Life is full of Starts and Stops.
MY life is extremely full of starting and stopping and starting over.
My journey to find my happy and healthy “place.” You know that place where IT just happens and I am not stressing how to make it happen, yeah, that place. I have been struggling to find this place for a very long time and it has gotten to be even more of a struggle in the past few months.
I should be so much farther along in my weight loss.
I should be so much stronger.
I should be so much more consistent with my exercising.
I should be happy.
I should be…
Wait just a damn minute.
I am happy. Ok, life isn’t perfect, but what exactly does perfect look like. Yeah, we struggle to make ends meet. Yeah, we have to keep our “date nights” to a minimum and we haven’t had a vacation in years. But I have an awesome husband. And an awesome kid (ok, I am not living in a fairy tale here but she is a good kid). I have a great job (mentally exhausting at times) and a great family. Do we struggle? Hell yeah! Are we perfect? Hell No!
Do we love??
And this is ALL that matters!!
#truth – I started this post earlier on Saturday, then put it to the backburner and I went about and enjoyed my weekend. Then I came bacn and re-read all I had written. There are a bunch of “shoulds” up there. And I realized…FUCK the shoulds and the shouldofs. I don’t need or want to live with regrets, they are not healthy and I don’t like the guilt that comes with them!
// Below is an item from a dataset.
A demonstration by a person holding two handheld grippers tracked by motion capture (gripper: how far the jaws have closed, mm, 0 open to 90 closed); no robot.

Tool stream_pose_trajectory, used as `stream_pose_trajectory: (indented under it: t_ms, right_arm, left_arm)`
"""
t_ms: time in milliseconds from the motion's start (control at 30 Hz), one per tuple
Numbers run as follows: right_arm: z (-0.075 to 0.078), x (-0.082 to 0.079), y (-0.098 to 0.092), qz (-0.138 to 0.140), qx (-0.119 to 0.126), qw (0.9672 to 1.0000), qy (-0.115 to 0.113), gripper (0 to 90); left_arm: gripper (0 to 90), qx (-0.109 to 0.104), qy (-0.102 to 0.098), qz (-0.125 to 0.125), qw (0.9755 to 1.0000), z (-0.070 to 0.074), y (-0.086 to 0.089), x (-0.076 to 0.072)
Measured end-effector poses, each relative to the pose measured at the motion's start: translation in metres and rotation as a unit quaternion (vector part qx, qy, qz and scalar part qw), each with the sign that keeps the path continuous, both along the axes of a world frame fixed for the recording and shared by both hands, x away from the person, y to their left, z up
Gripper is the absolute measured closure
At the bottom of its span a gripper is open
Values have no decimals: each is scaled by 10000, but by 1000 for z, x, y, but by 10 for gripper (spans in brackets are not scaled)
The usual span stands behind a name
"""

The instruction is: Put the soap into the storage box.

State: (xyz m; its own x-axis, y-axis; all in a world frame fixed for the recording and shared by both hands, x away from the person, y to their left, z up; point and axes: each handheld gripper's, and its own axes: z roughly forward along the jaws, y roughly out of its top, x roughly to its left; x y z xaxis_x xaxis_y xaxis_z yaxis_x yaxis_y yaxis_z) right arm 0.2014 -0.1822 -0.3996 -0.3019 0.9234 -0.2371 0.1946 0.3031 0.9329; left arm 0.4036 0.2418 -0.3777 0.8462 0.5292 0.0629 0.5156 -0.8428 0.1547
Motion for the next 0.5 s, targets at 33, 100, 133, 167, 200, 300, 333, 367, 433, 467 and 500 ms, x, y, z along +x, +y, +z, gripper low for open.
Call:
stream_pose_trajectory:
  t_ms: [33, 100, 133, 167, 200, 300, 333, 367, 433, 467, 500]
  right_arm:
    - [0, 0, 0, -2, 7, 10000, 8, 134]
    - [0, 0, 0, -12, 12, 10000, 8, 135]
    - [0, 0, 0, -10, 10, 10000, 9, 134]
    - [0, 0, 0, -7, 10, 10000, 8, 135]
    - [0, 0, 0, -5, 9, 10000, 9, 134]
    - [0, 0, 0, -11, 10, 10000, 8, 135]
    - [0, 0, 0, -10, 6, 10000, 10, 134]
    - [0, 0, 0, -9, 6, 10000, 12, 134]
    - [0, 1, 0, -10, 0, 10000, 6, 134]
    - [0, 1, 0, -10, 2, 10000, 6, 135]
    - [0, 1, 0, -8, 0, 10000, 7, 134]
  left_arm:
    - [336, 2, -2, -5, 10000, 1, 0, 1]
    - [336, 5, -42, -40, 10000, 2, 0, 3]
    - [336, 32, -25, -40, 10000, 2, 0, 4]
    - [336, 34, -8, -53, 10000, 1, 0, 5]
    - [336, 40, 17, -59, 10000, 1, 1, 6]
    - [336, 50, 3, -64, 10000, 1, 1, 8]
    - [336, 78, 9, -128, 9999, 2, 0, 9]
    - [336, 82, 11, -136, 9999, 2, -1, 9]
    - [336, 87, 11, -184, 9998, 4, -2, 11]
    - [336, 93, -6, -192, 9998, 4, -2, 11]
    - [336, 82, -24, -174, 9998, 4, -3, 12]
So I am done with the starts and stops. My life does not and should not be measured by the pounds lost or gained. I am not defined by the number of gym visits I make each week. I am over feeling guilty for a bad day of eating or a missed day at the gym.
Today is a new day.
Tomorrow is a new day.
Every day is a chance to be a little bit better than the day before.
I am going back to what makes me feel good. I packed a bag for the gym and instead of making lofty goals, I am simply going to the gym. I am going to hop on the elliptical and get my groove back.